Don't calculate checksums, calculate hashes!
I've once created a simple application that had to look for duplicate images on my harddisk. It would only search for .JPG files but for every file I would calculate a hash value over the first 1024 bytes, then append the width, height and size of the image to it to get a string like: "875234:640:480:13286", which I would use as key for the image.
As it turns out, I haven't seen any false duplicates with this algorithm, although there still is a chance of false duplicates.
However, this scheme will allow duplicates when someone just adds one byte to it, or makes very small adjustments to the image.
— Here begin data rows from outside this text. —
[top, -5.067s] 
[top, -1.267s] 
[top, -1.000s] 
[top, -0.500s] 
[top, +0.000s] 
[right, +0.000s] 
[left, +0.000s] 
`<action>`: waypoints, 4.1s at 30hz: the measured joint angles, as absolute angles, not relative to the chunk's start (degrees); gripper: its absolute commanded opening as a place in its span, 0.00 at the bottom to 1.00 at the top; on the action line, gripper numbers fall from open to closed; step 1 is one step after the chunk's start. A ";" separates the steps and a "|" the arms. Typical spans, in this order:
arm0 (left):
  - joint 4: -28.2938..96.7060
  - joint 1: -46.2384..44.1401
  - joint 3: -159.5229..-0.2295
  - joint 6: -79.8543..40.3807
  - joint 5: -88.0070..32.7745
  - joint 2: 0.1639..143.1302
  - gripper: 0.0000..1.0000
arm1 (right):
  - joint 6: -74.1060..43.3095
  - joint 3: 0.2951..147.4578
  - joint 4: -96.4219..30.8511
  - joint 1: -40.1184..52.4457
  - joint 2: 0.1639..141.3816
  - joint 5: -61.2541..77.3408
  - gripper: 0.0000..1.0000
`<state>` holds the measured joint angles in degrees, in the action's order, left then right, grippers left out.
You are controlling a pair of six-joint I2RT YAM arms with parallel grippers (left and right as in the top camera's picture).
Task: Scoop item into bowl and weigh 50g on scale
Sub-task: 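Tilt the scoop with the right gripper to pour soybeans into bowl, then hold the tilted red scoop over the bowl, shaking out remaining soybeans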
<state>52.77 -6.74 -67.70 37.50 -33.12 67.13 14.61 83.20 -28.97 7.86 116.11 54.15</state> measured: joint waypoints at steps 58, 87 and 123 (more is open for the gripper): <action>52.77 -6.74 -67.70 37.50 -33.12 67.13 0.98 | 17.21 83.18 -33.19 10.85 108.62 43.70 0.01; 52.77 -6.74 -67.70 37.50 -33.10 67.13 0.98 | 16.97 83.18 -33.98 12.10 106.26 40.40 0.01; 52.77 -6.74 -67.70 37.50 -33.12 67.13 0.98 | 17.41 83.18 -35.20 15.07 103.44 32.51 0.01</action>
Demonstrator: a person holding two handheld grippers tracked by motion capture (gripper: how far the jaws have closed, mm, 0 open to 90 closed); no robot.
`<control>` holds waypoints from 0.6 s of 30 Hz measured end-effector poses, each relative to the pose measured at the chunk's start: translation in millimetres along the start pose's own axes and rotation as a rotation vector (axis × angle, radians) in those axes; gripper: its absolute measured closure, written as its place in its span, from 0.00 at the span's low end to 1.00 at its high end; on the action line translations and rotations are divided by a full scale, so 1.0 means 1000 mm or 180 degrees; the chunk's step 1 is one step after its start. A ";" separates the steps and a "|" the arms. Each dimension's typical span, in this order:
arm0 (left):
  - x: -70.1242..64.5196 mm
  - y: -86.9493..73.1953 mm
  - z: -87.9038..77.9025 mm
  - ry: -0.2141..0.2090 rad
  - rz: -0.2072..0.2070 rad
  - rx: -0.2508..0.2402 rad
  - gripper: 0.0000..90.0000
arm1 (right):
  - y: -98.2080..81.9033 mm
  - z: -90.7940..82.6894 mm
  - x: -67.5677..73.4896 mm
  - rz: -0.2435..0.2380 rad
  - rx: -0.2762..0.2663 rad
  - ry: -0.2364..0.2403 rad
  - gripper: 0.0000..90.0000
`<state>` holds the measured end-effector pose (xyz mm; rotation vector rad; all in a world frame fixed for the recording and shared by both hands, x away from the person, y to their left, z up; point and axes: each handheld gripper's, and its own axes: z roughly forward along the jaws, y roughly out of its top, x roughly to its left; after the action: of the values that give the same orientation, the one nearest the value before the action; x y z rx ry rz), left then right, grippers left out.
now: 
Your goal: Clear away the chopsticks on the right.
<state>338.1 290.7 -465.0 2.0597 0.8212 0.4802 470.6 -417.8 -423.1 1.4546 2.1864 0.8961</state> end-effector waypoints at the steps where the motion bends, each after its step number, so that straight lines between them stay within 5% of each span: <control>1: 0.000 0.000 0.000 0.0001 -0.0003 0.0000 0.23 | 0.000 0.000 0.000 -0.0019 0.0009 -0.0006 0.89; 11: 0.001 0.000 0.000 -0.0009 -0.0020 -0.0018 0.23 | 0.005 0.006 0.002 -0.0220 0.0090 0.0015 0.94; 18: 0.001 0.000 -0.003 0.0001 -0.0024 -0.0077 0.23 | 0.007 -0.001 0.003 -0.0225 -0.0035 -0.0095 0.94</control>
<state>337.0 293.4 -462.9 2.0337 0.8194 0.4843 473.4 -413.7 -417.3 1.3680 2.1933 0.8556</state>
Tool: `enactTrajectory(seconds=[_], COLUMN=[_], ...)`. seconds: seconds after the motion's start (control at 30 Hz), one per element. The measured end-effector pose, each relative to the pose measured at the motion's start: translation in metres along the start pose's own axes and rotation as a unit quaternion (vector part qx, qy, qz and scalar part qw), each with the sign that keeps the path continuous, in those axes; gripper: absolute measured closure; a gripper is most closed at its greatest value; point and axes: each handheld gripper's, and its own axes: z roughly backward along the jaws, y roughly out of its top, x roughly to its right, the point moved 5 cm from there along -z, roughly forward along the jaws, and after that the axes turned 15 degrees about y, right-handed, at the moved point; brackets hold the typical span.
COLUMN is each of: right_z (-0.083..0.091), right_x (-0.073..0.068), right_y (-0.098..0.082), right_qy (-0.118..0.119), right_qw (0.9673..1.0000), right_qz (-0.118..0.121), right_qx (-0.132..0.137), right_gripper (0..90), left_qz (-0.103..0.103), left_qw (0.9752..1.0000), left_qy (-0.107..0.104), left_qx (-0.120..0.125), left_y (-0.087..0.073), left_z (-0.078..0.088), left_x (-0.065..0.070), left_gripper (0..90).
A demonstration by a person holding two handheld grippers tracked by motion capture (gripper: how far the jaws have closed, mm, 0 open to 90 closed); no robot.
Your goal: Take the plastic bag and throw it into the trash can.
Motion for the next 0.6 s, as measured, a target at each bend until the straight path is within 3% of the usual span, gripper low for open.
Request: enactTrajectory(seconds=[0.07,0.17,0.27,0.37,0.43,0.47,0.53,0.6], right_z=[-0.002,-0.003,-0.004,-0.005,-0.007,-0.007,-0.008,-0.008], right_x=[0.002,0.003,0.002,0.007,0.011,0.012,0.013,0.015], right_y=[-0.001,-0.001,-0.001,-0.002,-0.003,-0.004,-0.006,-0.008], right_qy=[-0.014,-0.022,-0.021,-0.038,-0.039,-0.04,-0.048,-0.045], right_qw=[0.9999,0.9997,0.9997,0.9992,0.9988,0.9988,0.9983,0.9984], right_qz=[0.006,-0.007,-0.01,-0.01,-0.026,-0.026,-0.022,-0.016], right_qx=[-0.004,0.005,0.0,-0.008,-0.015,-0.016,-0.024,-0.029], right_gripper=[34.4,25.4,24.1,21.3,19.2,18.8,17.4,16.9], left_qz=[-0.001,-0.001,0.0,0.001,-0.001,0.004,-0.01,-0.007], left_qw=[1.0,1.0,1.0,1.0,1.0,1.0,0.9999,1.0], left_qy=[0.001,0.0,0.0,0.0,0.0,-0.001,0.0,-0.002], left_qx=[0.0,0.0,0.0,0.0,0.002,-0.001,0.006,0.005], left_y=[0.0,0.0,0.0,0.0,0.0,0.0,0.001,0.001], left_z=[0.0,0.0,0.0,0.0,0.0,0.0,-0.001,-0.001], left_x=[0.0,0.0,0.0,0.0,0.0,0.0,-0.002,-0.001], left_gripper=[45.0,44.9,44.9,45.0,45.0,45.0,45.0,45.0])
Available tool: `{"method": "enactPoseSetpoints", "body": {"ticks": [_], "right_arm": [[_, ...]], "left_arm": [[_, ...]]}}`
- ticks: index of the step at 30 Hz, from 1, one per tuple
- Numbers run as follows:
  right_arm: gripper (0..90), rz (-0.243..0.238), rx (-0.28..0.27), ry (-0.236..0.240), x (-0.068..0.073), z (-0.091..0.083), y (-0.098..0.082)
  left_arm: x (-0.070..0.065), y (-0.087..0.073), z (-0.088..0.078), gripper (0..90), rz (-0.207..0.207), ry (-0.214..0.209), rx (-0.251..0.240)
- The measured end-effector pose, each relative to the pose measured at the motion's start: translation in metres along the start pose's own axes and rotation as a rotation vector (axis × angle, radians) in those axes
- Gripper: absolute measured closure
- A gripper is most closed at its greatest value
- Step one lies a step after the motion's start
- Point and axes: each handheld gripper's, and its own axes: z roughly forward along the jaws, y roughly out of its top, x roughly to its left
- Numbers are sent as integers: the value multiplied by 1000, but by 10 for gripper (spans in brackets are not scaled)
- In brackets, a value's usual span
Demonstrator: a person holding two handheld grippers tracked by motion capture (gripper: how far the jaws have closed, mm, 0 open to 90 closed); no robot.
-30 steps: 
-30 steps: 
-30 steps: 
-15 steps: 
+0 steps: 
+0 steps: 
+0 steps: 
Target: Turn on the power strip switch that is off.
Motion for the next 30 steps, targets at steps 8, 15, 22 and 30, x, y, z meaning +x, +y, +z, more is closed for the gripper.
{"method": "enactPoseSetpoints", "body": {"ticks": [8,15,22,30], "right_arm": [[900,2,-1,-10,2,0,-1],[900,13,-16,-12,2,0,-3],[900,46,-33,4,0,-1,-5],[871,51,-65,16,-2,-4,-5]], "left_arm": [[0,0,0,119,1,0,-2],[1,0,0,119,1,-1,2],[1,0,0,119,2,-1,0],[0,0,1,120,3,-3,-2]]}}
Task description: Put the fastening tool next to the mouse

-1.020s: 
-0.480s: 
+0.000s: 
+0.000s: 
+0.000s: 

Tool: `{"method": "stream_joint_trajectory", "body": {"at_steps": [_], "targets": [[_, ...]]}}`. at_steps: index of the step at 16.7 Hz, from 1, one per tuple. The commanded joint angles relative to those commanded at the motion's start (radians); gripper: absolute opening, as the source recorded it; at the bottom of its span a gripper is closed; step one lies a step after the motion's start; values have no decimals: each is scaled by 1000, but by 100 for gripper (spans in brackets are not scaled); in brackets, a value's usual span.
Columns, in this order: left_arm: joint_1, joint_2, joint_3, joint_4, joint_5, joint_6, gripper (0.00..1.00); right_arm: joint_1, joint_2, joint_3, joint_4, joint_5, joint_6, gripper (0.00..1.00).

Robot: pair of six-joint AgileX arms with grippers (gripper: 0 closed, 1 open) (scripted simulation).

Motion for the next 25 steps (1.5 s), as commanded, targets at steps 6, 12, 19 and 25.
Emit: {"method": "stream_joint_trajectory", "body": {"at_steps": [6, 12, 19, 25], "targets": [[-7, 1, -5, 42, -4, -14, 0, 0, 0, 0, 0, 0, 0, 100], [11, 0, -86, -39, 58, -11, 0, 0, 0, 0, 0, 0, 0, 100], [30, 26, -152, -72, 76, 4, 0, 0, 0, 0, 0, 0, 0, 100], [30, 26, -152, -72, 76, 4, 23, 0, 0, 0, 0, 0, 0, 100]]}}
Another trick could be by reducing the size and number of colors of every image. If resize every image to 128x128 pixels and reduce the number of colors to 16 (4 bits) then you end up with reasonable unique patterns of 8192 bytes each. Calculate a hash value over this pattern ans use the hash as primary key. Once you get a hit, you might still have a false positive thus you would need to compare the pattern of the new image with the pattern stored in your system.
This pattern compare could be used if the first hash solution indicates that the new image is unique. It's something that I still need to work out for my own tool, though. But it's basically a kind of taking fingerprints of images and then comparing them.
My first solution will find exact matches. My second solution would find similar images. (Btw, I wrote my hash method in Delphi but technically, any hash method would be good enough.)
Image similarity comparison isn't exactly a trivial problem, so unless you really want to devote a lot of effort to image comparison algorithms, your idea of creating some sort of hash of the image data and comparing that will at least allow you to quickly detect exact duplicates. I'd go with your current plan, but make sure it's a decent (but fast) hash so that the likelihood of collisions is low.
The problem with hashes, as suggested, is that if someone changes 1 pixel the hash turns out completely different.
There are excellent frameworks out there that are able to compare the contents of a file, and return (in a percentage) how much they look alike. There is one in specific, a command line app, I once came across which was build within a scientific environment and it was open source but I can't remember its name.
This kind of framework could definitely help you out, since they can be extremely fast, even with a large number of files.
Upload image to ipfs and store cid. every cid is unique to the file. store thumbnails locally
To give a more relevant answer than my first, I suggest Google Vision API for image recognition (google it haha) or write a simple script to see what goigle lens says about an item.